**What is required:** Only the lines containing "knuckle" belong in the answer; find them in the material below.

(Exercise data)

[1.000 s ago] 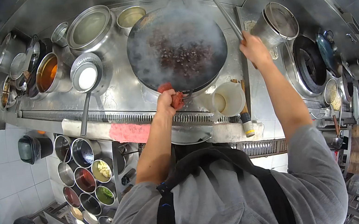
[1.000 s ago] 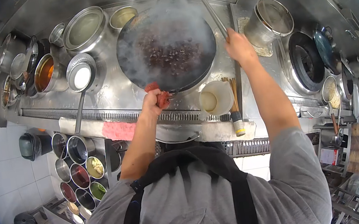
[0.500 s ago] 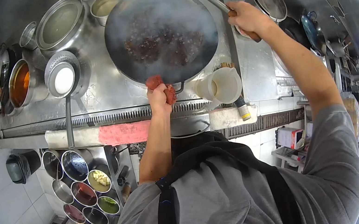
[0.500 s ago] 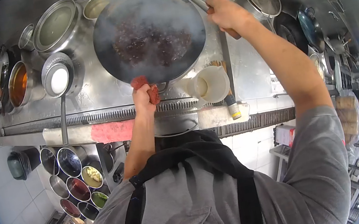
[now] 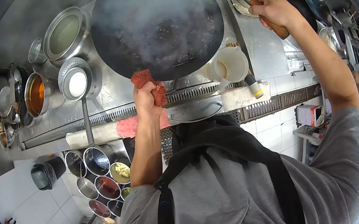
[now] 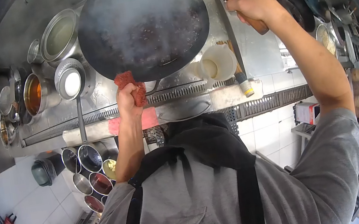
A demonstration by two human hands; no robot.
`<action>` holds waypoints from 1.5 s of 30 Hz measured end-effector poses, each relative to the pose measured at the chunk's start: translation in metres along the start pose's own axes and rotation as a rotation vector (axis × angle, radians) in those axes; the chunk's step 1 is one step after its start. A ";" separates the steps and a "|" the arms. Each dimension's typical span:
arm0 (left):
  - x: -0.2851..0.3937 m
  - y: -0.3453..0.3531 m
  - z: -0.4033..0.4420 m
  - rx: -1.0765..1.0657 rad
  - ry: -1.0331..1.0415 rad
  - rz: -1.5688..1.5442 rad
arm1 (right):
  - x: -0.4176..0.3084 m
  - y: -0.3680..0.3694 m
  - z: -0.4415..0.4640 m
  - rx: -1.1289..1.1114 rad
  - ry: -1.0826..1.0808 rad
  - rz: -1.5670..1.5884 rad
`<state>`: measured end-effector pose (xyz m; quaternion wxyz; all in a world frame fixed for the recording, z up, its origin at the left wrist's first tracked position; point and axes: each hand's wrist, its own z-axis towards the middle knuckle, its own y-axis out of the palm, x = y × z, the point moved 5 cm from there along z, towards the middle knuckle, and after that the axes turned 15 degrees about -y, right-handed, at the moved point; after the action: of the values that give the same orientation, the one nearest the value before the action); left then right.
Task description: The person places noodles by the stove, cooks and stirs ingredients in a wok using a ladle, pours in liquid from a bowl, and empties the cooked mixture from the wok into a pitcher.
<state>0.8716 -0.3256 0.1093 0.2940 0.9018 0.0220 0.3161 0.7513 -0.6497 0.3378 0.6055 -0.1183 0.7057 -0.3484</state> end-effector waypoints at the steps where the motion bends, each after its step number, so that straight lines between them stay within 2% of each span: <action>1: 0.002 0.000 -0.006 -0.004 -0.004 0.015 | -0.001 -0.002 -0.009 -0.008 -0.010 -0.005; 3: 0.005 -0.001 -0.019 -0.011 -0.086 0.096 | 0.003 -0.007 -0.023 0.005 -0.025 0.010; 4: 0.002 -0.005 -0.014 0.008 -0.032 0.076 | 0.001 -0.009 -0.031 0.023 -0.033 0.010; 17: 0.020 0.010 -0.072 -0.018 -0.106 0.264 | 0.000 -0.014 -0.105 0.152 -0.053 0.037; 23: 0.022 0.017 -0.084 0.049 0.002 0.260 | 0.004 -0.016 -0.118 0.130 -0.065 0.086; 32: 0.029 0.014 -0.087 0.023 0.061 0.275 | -0.003 -0.020 -0.132 0.199 -0.070 0.112; 38: 0.035 0.024 -0.100 0.012 0.041 0.273 | -0.002 -0.024 -0.134 0.172 -0.107 0.088; 45: 0.039 0.026 -0.106 0.028 0.034 0.276 | -0.009 -0.023 -0.141 0.239 -0.079 0.114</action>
<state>0.8366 -0.2839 0.2120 0.2348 0.8947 -0.0928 0.3684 0.6155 -0.6117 0.3628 0.6612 -0.0187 0.6405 -0.3902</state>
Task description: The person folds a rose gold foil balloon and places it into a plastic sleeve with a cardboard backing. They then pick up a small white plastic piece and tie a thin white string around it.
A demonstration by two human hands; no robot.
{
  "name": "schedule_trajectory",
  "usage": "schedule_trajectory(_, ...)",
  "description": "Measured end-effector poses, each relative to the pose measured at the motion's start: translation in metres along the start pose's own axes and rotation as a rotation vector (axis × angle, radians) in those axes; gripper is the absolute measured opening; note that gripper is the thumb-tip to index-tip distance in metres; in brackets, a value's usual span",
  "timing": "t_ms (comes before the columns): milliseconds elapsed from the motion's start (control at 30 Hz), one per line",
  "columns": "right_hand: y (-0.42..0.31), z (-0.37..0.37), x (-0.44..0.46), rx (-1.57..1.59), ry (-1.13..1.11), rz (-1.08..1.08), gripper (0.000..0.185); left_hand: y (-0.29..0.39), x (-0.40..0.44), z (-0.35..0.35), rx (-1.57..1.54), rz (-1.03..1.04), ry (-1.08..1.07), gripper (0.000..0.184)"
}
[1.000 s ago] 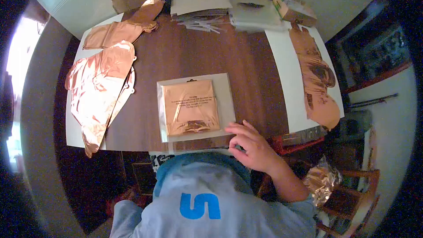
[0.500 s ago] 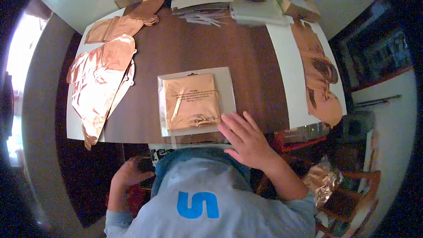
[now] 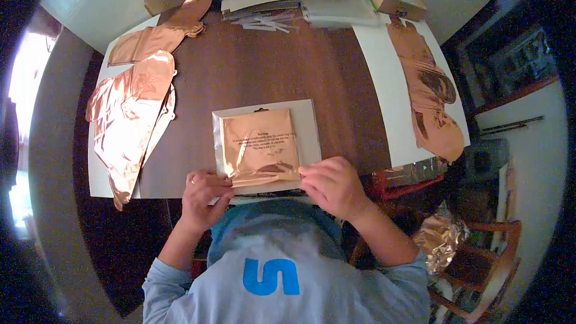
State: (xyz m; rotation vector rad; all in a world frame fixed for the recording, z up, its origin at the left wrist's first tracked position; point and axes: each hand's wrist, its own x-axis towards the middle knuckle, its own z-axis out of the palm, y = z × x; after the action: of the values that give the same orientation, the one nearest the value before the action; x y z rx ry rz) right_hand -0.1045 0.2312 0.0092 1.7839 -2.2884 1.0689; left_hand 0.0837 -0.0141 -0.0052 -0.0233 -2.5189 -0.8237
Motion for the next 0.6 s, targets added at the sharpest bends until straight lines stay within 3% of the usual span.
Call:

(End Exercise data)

**Final answer:**
`<state>`: measured end-effector pose (xyz m; quaternion wxyz; all in a world frame fixed for the recording, z up, its origin at the left wrist's first tracked position; point and axes: each hand's wrist, its own z-axis towards the middle knuckle, its own y-axis out of the palm, x = y × z, the point moved 5 cm from there along z, towards the middle knuckle, and after that the axes turned 15 degrees about -y, right-handed, at the moved point; after the action: of the values that give the same orientation, the one nearest the value before the action); left then right.
State: (xyz m; rotation vector rad; all in a world frame fixed for the recording, z up, its origin at the left wrist's first tracked position; point and axes: each hand's wrist, its own x-axis towards the middle knuckle, its own z-axis out of the palm, y = z × x; after the action: of the values that give the same orientation, the one nearest the value before the action; x y z rx ry rz) right_hand -0.1045 0.2312 0.0092 1.7839 -2.2884 1.0689; left_hand 0.0837 -0.0141 -0.0052 -0.0233 -2.5189 -0.8237

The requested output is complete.